Il primo con il suo rigore nella denuncia, il secondo con una visionarietà
graffiante, il terzo con il suo cronachismo drammaturgicamente efficace.

Sorrentino riesce nell'operazione. Dichiara, consapevolmente o meno, i propri
debiti nei confronti degli autori citati nella fase iniziale del film che
innerva però sin da subito con una cifra di grottesco che diventa la sua
personale lettura del personaggio e di coloro che lo hanno circondato e
sostenuto. Proprio grazie a questa scelta stilistica può permettersi,
nell'ultima parte del film, di proporci le fasi processuali per l'accusa di
mafia grazie a una visione in cui surreale e reale finiscono con il coincidere.
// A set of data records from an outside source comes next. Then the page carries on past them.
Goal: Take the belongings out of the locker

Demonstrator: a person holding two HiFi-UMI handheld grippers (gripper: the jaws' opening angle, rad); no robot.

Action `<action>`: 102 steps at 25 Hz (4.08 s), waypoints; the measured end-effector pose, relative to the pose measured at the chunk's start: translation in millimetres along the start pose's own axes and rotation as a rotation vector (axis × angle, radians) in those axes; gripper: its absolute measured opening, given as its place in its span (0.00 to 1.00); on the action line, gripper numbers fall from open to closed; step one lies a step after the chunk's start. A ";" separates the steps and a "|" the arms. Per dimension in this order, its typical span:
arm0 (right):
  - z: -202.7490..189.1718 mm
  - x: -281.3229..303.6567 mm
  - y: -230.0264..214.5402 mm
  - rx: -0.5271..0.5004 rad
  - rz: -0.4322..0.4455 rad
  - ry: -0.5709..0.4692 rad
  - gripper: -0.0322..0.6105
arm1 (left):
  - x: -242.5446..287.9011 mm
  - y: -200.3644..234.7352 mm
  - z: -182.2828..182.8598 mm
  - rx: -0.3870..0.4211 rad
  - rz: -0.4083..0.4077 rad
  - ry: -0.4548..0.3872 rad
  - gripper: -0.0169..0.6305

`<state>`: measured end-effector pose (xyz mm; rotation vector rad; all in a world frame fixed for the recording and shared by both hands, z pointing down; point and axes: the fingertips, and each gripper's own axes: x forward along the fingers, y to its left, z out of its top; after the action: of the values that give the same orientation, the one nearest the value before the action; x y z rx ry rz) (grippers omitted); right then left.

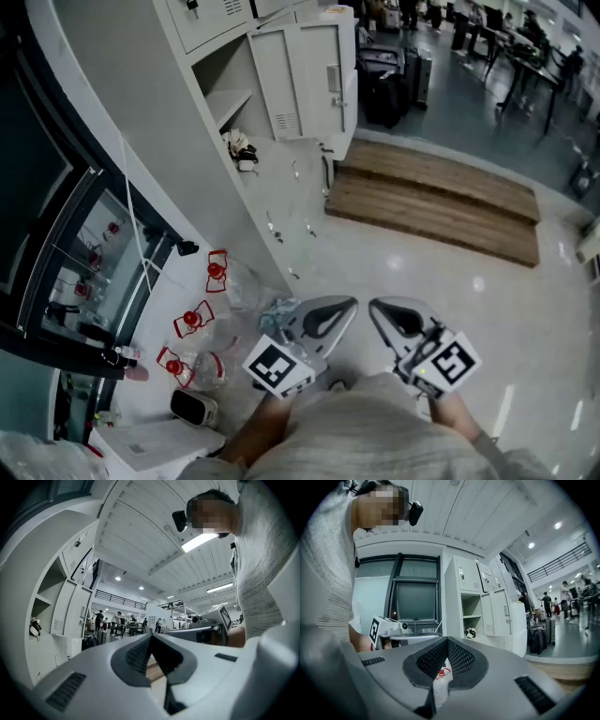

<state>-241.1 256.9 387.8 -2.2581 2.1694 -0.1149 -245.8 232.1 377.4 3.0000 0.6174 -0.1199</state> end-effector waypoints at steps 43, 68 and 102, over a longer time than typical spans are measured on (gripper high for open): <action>15.4 104.9 -160.1 0.085 0.136 -0.032 0.05 | 110.5 143.6 -4.1 -0.040 0.107 0.025 0.03; 24.8 162.9 -277.2 0.018 0.392 0.037 0.05 | 209.5 237.8 0.9 0.024 0.306 0.041 0.03; 55.1 425.8 -317.6 -0.055 0.591 0.036 0.05 | 141.8 507.1 18.9 0.064 0.733 -0.022 0.03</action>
<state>95.5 -157.5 371.0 -1.5475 2.7725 -0.0888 84.1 -178.7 375.5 3.0546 -0.5090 -0.1227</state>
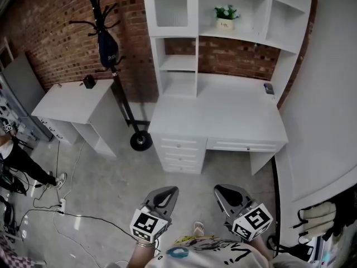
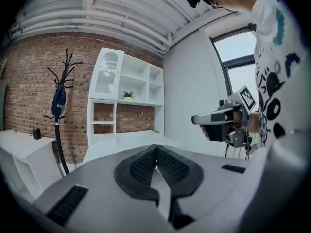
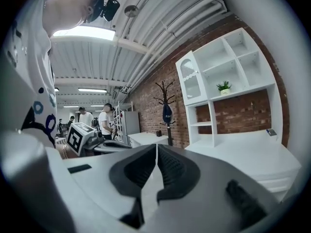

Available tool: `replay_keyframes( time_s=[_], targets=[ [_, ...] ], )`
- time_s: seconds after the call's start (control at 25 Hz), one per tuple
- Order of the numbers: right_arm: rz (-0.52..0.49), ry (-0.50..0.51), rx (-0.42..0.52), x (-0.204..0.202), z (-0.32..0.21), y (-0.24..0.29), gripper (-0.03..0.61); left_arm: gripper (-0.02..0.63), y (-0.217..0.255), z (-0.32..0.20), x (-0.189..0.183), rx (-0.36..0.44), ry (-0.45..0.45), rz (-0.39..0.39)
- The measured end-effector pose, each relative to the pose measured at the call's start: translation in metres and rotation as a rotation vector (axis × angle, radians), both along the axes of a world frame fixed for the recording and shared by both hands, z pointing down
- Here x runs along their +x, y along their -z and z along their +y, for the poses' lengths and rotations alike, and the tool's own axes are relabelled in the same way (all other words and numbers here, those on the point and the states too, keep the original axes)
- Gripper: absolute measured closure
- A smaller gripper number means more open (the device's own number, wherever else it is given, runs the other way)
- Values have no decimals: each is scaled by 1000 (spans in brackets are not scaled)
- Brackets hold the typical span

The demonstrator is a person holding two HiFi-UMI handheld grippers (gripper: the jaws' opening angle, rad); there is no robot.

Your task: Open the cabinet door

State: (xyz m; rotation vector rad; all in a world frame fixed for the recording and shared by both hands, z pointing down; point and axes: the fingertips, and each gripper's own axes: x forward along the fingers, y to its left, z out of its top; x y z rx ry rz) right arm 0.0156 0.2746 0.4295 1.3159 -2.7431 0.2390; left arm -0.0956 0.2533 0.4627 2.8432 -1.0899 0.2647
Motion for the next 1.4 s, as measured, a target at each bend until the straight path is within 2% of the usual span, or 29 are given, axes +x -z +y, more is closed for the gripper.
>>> replay_keyframes(
  time_s=[0.32, 0.6, 0.76, 1.04, 1.4],
  targets=[
    [-2, 15, 6, 52, -68, -2, 549, 599, 13, -65, 36, 31, 55, 0],
    [-27, 58, -22, 62, -99, -10, 549, 598, 9, -88, 45, 9, 96, -15],
    [-38, 45, -56, 69, -110, -20, 549, 599, 5, -99, 57, -7, 81, -12],
    [-58, 8, -54, 81, -149, -22, 549, 599, 7, -145, 75, 6, 37, -13],
    [-69, -47, -26, 73, -221, -5, 549, 598, 19, -222, 67, 23, -18, -13]
  ],
)
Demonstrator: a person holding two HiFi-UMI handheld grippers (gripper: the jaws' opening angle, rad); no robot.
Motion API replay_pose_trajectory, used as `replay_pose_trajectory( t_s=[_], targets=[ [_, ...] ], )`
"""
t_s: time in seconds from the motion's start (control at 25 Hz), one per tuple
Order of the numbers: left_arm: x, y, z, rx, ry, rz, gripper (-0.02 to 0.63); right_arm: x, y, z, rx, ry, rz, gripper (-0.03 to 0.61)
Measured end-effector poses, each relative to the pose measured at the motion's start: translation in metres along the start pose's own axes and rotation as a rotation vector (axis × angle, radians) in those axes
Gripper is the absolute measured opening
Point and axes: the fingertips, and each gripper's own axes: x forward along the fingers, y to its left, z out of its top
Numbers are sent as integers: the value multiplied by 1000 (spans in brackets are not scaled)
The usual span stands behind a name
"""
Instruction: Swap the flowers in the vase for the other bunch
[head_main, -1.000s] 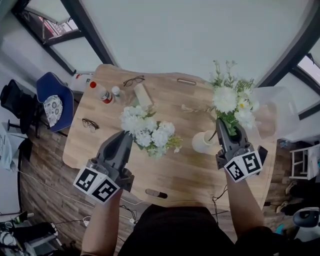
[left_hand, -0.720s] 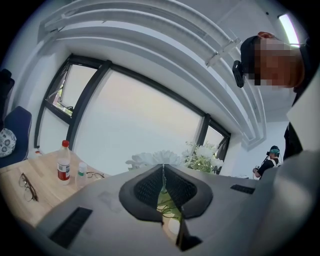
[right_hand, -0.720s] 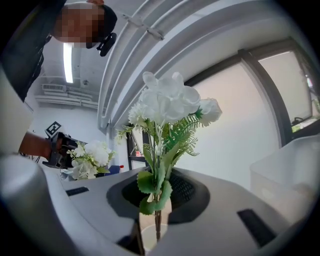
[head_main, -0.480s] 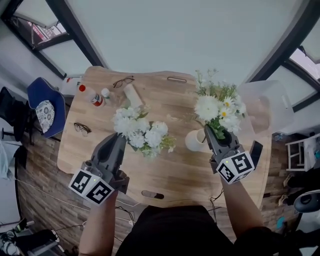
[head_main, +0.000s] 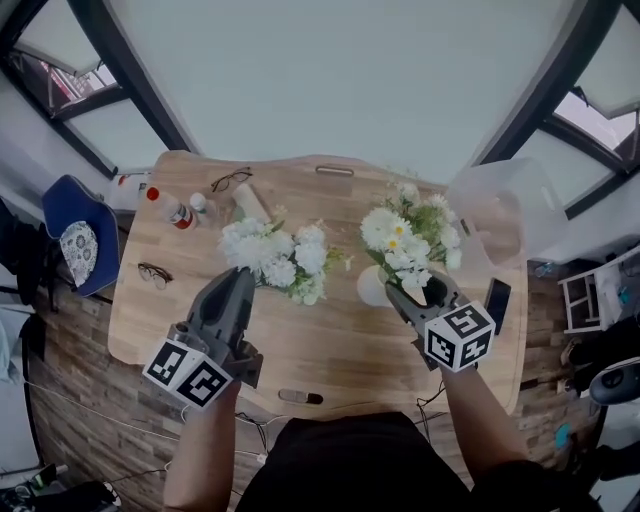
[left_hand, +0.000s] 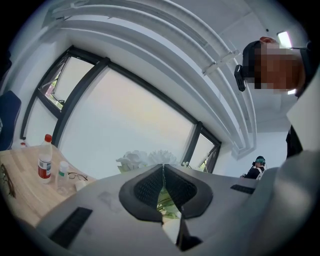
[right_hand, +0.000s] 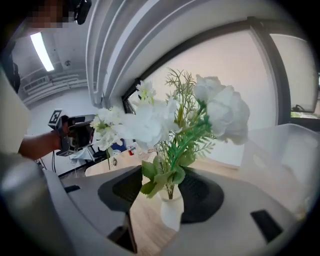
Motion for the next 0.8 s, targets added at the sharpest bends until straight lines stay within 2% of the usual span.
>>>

L'Andreotti di Sorrentino è un uomo che ha consacrato tutto se stesso al
Potere. Un politico che ha saputo vincere anche quando perdeva. Un essere umano
profondamente solo che ha trovato nella moglie l'unica persona che ha creduto
di poterlo conoscere. La sequenza in cui i due siedono mano nella mano davanti
al televisore in cui Renato Zero canta "I migliori anni della nostra vita"
entra di diritto nella storia del cinema italiano. È la sintesi perfetta (ancor
più degli incubi ritornanti con le parole come pietre scritte a lui e su di lui
da Aldo Moro dalla prigione delle BR) di una vita consacrata sull'altare
sbagliato.
Una vita in cui, come afferma lo stesso Andreotti (interpretato da
un Servillo capace di cancellare qualsiasi remota ipotesi di imitazione per
dedicarsi invece a uno scavo dell'interiorità del personaggio), è
inimmaginabile per chiunque la quantità di Male che bisogna accettare per
ottenere il Bene. That's Life? Forse non necessariamente.